Microsoft Feb. 21 announced it would allow its Xbox video games on the rival Nintendo platform. Brad Smith, vice chairman and president of the software giant, made the announcement of the 10-year partnership between the two gaming companies on social media.

Key to the deal would be the availability of Activision titles on Nintendo, including all “Call of Duty” titles, one of the all-time most-popular game franchises. Microsoft is currently facing some pushback from regulators in Europe and the U.S. regarding its $68.7 billion acquisition of Activision.

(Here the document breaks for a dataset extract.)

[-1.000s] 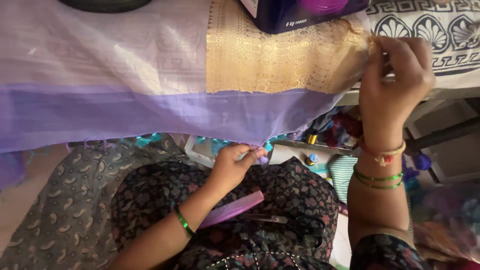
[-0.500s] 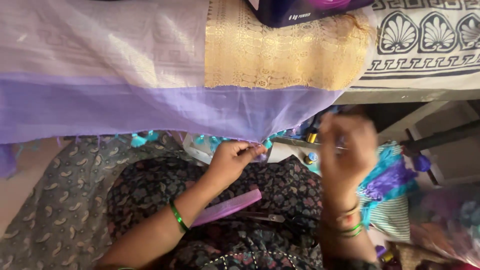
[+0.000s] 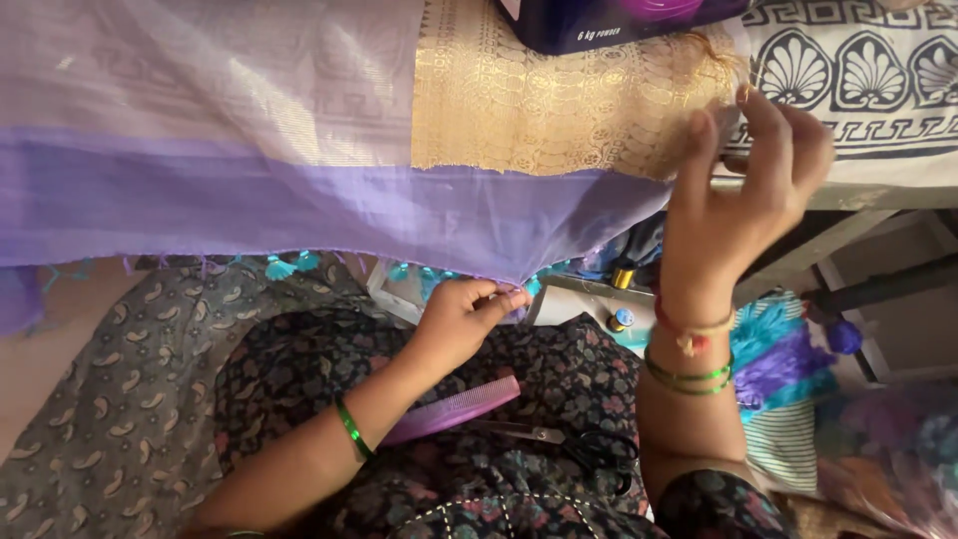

Smith and a reported 18 executives from Microsoft and Activision were set to meet Feb. 21 with European Union regulators, according to Reuters. Representatives from Sony Interactive Entertainment. Google and Entertainment Arts (EA), which all oppose the merger, are also set to attend.

Wall Street investment firm Deutsche Bank Feb. 16 issued a note underscoring the importance key video game franchises play in the current gaming market.

“December quarter results for the major U.S. video game publishers demonstrated that, across the industry, consumer spending patterns are getting weaker overall, and users are increasingly gravitating towards the biggest franchises and the most well known IP,” analyst Benjamin Soff wrote.

In its most-recent fiscal period, Activision reported a 43% uptick in video game license revenue to $3.75 billion, from $2.5 billion in the previous-year period — led by “Call of Duty.”